I do believe that I am the only person in the world who can truthfully write those words at this moment in time.
Our house is directly across the river from the Calgary Zoo. It wasn’t until we visited the zoo that I discovered that we are directly across from the lion enclosure. In fact, we can see our house when we stand at the enclosure.
That explains why when they roar they sound like they are standing on our front lawn. I am amazed at the resonance of those roars. At first, we thought the sound was “dinosaur roars” being amplified from the “Pre-Historic Park” enclosure at the zoo, but then we realized that it was late at night or early in the morning, when no one would be at the zoo to hear.
Here’s a video of what it sounds like…turn up your volume!
Imagine waking to that in the middle of the night!

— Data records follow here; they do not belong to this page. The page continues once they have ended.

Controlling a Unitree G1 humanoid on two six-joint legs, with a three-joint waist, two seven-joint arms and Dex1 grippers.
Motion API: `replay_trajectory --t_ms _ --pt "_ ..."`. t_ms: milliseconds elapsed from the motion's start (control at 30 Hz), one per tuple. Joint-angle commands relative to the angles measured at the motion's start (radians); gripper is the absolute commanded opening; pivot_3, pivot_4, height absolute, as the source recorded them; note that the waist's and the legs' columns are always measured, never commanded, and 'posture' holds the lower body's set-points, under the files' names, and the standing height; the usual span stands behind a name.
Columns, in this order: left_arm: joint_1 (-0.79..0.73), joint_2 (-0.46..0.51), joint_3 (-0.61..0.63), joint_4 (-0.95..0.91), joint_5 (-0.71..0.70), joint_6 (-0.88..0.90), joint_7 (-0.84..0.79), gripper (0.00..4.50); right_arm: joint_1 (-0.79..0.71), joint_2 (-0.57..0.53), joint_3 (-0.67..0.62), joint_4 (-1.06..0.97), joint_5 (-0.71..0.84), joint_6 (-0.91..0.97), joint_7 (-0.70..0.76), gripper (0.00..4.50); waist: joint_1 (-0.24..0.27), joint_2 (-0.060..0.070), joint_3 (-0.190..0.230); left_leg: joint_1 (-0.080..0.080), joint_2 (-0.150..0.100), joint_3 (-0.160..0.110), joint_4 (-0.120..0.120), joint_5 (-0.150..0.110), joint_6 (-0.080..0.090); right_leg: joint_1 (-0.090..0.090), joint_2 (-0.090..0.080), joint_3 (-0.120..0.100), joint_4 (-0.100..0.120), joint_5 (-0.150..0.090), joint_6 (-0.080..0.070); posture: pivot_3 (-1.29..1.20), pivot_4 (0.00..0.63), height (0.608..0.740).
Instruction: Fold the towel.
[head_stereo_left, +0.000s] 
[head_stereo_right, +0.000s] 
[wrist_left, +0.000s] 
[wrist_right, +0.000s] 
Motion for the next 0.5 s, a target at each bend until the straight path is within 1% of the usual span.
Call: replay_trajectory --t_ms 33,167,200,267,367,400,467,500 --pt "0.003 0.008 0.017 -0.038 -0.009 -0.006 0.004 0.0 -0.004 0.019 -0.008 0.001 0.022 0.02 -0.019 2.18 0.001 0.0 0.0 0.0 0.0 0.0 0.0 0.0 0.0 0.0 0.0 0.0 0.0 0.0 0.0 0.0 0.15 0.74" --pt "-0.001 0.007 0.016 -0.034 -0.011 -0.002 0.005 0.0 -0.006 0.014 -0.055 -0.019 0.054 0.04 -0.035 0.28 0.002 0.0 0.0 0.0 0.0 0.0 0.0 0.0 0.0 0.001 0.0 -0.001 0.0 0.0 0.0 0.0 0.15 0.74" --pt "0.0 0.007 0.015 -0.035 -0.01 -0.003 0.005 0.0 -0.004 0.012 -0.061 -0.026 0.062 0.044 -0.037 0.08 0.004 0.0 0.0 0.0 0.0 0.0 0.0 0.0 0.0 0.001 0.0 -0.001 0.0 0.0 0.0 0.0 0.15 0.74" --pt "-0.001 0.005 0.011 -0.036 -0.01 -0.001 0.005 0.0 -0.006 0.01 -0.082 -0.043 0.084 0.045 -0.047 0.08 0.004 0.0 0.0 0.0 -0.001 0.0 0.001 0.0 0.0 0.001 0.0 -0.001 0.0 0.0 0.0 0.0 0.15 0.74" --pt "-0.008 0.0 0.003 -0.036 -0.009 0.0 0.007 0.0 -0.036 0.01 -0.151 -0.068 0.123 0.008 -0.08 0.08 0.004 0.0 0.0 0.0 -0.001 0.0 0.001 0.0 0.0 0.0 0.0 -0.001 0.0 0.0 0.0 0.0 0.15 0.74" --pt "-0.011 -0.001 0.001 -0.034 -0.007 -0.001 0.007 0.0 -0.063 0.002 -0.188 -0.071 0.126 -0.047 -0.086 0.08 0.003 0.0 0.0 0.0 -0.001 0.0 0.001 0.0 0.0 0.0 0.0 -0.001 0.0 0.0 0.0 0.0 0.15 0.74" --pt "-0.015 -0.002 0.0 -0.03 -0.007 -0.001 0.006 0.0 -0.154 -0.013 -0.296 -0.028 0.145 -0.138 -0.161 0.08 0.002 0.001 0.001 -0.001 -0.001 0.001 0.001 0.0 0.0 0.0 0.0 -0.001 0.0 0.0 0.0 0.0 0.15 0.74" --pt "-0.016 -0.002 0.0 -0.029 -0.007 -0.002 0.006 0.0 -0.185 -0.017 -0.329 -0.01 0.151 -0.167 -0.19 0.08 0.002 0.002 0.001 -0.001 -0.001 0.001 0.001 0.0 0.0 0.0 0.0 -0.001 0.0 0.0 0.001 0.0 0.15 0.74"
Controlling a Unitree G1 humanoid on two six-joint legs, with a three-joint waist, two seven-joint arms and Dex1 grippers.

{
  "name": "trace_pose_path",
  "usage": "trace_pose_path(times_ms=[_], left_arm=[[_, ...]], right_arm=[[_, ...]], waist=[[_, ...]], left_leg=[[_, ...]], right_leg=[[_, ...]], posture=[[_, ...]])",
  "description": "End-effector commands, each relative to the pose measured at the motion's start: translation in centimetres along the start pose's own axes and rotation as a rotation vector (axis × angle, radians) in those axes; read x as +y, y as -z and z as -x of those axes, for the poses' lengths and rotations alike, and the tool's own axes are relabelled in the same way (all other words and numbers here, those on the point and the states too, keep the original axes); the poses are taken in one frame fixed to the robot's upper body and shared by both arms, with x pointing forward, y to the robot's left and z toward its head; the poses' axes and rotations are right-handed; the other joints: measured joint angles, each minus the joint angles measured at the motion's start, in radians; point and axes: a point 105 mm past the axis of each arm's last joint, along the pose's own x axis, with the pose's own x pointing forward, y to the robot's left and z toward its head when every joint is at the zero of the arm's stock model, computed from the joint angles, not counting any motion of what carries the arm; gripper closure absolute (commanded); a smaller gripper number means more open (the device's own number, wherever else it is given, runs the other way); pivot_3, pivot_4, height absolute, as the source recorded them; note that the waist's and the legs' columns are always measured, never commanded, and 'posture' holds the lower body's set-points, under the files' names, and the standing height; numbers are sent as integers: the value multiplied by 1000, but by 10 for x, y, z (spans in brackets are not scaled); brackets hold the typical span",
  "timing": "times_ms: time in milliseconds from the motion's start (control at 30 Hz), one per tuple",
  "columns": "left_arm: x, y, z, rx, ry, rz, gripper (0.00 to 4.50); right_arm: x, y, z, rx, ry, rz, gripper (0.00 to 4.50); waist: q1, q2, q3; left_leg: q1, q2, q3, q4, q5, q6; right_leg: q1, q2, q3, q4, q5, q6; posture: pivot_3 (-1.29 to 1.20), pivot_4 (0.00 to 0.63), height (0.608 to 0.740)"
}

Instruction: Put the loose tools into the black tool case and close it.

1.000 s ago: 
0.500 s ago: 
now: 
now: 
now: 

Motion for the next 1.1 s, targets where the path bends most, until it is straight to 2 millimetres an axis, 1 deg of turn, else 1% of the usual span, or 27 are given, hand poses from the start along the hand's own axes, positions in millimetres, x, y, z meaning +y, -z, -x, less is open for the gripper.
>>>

Sometimes, I wake with a start, the hair on my arms and neck standing erect. Then I realize that I’d heard the lion roar while I slept, and my body had had a visceral reaction. No matter how many times I hear it, I still get a frisson run through me.
Apparently, the secret to the lion’s roar is in its vocal folds (cords), which are in the shape of a square, rather than a triangle for most other animals, including humans. This allows more noise to be created with less air passed over the folds with less lung pressure. A lion or tiger can roar as loud as 114 decibels, about 25 times louder than a gas-powered lawn mower.
I suspect that the size of the lion’s skull enhances the echo quality of the roar. Vocal folds and a cavernous skull. Imagine these creatures singing in a quartet!
When the time comes to move, I shall miss this special, and most unexpected, feature of our life in Calgary. Never again will I be able to write those words: I edit to the sound of the lion’s roar.